◆ Exercise aim ◆
Write only how many lines of the listing below include the string "board".

◆ Exercise data ◆
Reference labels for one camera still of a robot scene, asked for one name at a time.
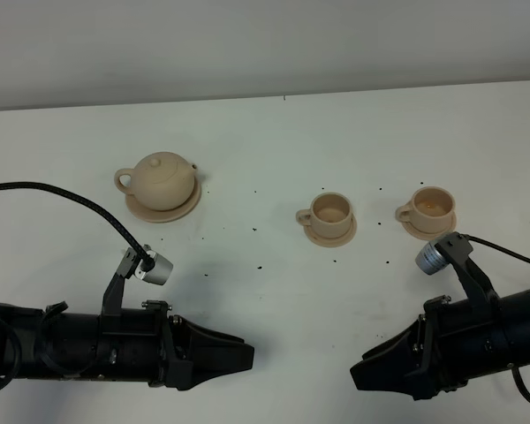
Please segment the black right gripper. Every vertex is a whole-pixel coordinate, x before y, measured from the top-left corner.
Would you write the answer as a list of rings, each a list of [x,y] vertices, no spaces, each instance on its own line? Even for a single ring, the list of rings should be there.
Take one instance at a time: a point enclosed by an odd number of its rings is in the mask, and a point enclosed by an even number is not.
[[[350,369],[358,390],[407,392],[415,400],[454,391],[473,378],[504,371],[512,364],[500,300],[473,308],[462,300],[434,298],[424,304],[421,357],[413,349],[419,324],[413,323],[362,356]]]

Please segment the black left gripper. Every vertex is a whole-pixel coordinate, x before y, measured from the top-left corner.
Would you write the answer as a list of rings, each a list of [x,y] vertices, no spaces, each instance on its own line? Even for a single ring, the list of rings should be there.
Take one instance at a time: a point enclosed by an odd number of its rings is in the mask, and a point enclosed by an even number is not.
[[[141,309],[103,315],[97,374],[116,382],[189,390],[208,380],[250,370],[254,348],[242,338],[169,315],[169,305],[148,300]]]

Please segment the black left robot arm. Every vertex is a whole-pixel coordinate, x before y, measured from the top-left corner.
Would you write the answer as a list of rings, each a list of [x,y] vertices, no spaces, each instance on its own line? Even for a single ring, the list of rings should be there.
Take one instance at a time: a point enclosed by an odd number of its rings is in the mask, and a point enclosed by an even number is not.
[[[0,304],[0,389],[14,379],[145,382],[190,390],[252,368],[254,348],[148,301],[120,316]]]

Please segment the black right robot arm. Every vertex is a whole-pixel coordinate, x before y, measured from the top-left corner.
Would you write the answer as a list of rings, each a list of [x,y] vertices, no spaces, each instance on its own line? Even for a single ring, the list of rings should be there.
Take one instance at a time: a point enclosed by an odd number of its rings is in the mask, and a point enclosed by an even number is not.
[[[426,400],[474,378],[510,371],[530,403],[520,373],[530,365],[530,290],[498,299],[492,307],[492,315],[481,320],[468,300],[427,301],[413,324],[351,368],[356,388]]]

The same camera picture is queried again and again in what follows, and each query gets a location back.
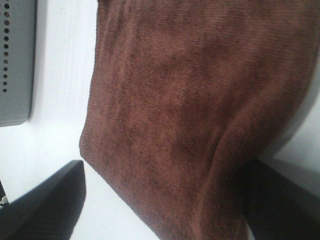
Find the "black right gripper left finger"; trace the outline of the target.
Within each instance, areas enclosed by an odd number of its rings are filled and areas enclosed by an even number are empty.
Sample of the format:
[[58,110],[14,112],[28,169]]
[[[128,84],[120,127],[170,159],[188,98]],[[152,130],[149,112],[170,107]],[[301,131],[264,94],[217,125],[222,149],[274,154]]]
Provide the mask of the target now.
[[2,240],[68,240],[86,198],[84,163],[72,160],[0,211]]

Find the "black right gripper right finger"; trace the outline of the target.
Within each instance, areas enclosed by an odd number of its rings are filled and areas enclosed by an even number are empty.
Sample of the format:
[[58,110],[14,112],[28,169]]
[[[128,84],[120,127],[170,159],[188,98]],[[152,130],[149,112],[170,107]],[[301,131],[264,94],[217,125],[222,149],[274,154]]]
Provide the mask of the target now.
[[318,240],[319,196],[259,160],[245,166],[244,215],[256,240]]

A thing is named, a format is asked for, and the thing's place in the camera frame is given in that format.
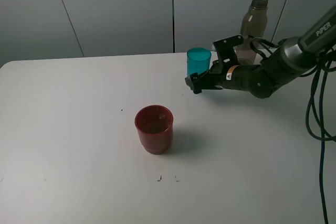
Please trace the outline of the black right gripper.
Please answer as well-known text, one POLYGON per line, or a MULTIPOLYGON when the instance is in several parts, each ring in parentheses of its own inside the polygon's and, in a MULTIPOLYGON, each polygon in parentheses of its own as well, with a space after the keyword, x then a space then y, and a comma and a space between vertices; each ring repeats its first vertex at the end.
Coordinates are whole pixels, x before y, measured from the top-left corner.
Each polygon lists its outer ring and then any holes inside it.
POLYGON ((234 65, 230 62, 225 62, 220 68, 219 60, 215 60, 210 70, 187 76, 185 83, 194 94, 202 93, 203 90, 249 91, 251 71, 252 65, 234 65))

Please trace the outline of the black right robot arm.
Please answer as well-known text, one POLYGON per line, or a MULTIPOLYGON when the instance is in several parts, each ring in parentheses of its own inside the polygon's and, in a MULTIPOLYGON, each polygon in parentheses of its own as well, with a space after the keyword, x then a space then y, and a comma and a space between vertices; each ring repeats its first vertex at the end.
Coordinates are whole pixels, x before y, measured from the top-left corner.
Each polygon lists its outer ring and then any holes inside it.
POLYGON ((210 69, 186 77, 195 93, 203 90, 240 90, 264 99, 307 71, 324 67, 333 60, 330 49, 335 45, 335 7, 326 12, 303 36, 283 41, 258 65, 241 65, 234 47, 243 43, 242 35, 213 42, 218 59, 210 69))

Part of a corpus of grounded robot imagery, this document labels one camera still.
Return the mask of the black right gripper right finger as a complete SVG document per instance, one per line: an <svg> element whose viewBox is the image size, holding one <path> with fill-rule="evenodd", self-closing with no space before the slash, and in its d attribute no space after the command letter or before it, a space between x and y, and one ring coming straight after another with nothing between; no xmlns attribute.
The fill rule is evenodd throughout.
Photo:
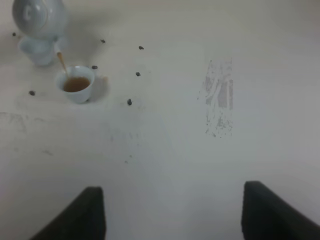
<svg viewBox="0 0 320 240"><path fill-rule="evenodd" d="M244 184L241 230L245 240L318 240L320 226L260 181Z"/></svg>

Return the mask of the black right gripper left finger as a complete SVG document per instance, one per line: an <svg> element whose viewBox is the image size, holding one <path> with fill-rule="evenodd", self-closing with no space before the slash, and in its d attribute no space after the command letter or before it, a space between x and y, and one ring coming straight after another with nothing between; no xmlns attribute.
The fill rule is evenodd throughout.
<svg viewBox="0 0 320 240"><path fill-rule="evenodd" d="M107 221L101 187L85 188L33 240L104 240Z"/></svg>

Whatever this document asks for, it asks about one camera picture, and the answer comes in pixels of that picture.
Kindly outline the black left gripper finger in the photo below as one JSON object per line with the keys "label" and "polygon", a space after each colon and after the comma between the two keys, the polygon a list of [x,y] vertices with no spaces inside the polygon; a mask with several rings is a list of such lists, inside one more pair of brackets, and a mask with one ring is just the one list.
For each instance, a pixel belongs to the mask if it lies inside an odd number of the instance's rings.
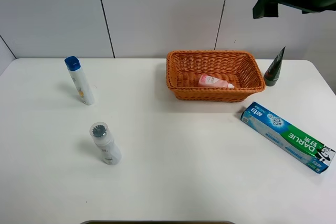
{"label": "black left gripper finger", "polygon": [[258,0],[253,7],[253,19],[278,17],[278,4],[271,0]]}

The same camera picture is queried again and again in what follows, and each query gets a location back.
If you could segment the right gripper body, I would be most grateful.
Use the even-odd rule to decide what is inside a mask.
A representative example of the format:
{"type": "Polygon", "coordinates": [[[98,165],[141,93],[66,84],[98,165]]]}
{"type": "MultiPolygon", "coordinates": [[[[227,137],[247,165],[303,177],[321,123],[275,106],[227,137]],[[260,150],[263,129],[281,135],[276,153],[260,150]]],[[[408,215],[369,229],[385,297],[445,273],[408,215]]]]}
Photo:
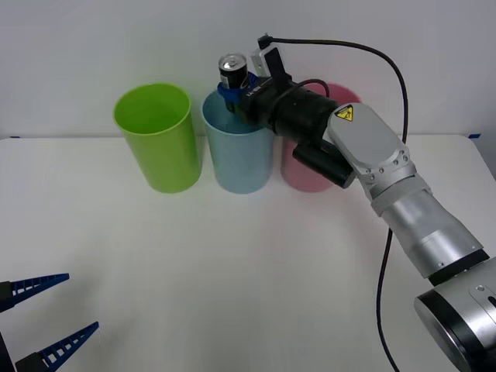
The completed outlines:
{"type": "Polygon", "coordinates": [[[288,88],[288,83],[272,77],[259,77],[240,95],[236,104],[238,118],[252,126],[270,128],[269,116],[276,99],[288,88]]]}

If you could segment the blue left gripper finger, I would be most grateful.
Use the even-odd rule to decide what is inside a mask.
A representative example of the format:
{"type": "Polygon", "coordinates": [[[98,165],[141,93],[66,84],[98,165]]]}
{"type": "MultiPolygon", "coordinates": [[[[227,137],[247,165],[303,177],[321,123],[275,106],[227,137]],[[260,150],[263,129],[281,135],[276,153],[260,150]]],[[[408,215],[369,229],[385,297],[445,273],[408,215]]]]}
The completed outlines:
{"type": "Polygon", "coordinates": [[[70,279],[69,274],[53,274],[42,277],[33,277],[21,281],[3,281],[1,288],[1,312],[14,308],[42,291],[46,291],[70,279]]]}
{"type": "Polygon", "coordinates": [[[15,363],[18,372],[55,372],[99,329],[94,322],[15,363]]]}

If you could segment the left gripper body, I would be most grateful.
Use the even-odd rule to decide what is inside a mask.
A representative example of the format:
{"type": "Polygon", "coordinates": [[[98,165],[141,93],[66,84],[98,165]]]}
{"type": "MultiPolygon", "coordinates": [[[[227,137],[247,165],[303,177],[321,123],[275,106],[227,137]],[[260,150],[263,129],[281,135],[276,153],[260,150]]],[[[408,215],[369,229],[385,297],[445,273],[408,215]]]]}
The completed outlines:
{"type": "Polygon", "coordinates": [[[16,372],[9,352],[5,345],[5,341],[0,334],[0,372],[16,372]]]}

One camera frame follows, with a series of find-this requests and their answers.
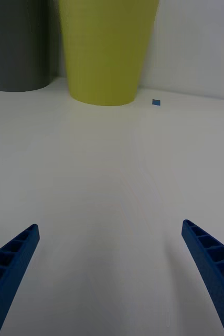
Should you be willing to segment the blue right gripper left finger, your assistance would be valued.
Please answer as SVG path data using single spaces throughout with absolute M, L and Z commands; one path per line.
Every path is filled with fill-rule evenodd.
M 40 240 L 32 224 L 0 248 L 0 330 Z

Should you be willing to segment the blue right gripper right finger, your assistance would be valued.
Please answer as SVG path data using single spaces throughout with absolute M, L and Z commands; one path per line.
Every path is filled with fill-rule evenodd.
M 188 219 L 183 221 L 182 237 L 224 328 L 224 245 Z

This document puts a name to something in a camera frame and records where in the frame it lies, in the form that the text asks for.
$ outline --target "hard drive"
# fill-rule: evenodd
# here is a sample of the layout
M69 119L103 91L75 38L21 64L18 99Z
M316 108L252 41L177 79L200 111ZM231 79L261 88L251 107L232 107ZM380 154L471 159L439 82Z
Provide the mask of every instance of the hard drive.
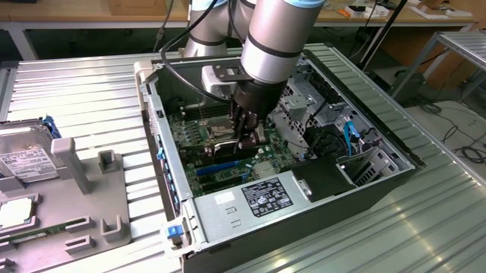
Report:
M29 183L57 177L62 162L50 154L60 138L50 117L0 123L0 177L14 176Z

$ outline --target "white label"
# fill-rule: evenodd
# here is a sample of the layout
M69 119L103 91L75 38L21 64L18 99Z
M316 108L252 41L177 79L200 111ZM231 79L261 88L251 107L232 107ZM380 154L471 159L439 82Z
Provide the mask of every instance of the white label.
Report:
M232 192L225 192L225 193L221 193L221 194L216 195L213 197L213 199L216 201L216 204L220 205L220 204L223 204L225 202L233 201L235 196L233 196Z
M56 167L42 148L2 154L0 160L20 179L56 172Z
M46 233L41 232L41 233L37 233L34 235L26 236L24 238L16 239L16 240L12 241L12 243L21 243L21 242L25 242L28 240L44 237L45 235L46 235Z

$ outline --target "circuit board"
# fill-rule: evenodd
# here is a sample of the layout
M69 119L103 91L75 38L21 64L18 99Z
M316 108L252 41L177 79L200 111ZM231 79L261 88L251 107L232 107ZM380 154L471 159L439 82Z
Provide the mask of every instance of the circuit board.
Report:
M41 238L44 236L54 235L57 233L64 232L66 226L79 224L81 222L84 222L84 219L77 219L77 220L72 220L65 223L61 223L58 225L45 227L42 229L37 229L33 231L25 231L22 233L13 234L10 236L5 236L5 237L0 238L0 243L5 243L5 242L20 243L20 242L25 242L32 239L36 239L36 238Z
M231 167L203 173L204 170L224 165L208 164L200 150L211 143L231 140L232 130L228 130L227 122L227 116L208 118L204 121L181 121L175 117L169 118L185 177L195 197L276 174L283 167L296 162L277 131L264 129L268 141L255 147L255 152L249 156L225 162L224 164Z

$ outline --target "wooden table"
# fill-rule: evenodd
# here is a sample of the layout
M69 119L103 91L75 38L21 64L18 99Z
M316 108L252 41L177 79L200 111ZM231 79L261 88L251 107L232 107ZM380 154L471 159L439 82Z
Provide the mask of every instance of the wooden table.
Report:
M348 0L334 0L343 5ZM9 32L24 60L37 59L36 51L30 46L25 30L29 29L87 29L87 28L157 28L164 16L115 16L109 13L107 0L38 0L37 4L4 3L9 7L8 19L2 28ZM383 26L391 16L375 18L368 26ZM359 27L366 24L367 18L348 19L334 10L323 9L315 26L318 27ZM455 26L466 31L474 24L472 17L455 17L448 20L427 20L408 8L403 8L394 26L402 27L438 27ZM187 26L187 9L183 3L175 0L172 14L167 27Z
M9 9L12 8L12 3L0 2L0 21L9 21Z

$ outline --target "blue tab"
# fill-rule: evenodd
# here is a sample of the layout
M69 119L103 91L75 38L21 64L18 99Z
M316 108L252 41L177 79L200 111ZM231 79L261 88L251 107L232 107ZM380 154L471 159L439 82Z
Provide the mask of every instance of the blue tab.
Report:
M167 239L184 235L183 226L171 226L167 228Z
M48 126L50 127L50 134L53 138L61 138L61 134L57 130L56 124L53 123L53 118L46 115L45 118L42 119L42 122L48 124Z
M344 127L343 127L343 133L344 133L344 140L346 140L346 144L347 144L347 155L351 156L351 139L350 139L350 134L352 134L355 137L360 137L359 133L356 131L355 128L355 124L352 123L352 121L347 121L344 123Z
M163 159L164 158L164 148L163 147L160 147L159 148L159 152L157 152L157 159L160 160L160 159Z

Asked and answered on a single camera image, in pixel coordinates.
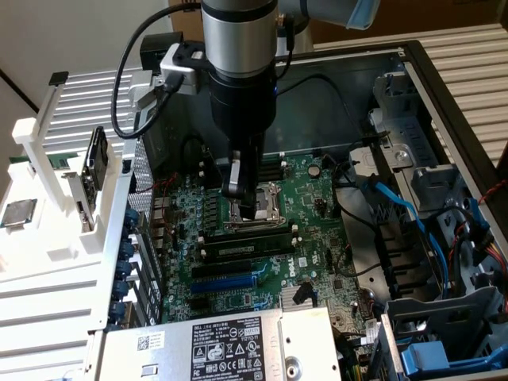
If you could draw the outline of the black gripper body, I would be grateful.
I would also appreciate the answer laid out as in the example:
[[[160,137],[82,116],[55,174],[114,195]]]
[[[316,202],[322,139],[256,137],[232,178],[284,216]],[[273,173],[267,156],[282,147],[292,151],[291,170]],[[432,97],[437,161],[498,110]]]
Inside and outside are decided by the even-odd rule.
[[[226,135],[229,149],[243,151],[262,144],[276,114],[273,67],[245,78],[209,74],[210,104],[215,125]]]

◆ Exercise result ◆
2